• **Recorded data**:
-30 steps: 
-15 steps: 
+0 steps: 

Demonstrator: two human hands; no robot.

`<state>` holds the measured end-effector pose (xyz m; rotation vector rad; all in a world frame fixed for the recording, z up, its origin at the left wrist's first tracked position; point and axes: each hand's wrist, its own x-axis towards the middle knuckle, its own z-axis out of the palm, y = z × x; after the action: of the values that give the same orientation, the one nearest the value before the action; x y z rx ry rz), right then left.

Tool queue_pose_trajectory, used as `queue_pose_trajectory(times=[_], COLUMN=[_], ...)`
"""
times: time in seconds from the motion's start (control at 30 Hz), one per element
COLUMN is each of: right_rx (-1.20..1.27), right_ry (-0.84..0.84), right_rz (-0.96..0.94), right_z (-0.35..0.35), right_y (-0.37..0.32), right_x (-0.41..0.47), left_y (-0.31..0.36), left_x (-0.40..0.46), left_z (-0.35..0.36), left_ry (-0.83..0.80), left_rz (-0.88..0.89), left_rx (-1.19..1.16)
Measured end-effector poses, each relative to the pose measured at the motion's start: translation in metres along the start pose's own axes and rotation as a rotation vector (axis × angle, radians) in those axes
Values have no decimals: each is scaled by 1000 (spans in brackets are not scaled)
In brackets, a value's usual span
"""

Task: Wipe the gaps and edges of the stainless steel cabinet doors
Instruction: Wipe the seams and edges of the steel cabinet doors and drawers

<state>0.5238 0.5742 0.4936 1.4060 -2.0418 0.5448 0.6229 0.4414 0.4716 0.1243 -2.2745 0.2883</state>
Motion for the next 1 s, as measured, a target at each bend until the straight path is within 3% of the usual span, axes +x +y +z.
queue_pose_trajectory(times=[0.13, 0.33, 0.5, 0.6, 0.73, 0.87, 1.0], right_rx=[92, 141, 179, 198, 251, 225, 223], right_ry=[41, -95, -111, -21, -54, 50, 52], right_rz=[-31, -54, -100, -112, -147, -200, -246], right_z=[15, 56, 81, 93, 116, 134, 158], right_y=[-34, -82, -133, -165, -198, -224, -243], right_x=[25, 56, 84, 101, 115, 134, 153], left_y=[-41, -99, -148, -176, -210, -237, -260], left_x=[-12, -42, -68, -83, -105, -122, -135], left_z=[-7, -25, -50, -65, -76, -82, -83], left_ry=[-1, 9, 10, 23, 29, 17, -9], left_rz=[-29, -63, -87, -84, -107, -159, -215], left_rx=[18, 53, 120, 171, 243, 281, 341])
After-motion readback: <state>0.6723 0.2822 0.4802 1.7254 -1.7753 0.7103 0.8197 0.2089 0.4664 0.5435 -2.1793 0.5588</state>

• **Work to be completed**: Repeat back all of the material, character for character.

• **Output for this task**:
-30 steps: 
-15 steps: 
+0 steps: 

Demonstrator: two human hands; no robot.

`<state>` holds the measured end-effector pose (xyz m; rotation vector rad; all in a world frame fixed for the recording, z up, its origin at the left wrist's first tracked position; point and axes: each hand's wrist, its own x-axis towards the middle knuckle, its own z-axis out of the palm, y = z × x; after the action: of the values that give the same orientation, the one nearest the value before the action; x y z rx ry rz), right then left.

Tool queue_pose_trajectory, used as `queue_pose_trajectory(times=[_], COLUMN=[_], ...)`
"""
times: time in seconds from the motion's start (control at 30 Hz), one per element
COLUMN is each of: right_rx (-1.20..1.27), right_ry (-0.84..0.84), right_rz (-0.96..0.94), right_z (-0.35..0.35), right_y (-0.37..0.32), right_x (-0.41..0.47), left_y (-0.31..0.36), left_x (-0.40..0.46), left_z (-0.35..0.36), left_ry (-0.83..0.80), left_rz (-0.88..0.89), left_rx (-1.19..1.16)
Measured end-effector poses, each relative to the pose measured at the motion's start: translation in metres along the start pose's own axes and rotation as a rotation vector (axis × angle, radians) in those axes
Values have no decimals: each is scaled by 1000 (spans in brackets are not scaled)
In brackets, a value's usual span
"""

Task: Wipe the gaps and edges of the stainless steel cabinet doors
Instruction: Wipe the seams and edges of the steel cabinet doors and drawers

<state>0.5238 0.5742 0.4936 1.4060 -2.0418 0.5448 0.6229 0.4414 0.4716 0.1243 -2.2745 0.2883</state>
Motion for the next 1 s, as measured, a target at each bend until the straight path is within 3% of the usual span, axes +x +y +z.
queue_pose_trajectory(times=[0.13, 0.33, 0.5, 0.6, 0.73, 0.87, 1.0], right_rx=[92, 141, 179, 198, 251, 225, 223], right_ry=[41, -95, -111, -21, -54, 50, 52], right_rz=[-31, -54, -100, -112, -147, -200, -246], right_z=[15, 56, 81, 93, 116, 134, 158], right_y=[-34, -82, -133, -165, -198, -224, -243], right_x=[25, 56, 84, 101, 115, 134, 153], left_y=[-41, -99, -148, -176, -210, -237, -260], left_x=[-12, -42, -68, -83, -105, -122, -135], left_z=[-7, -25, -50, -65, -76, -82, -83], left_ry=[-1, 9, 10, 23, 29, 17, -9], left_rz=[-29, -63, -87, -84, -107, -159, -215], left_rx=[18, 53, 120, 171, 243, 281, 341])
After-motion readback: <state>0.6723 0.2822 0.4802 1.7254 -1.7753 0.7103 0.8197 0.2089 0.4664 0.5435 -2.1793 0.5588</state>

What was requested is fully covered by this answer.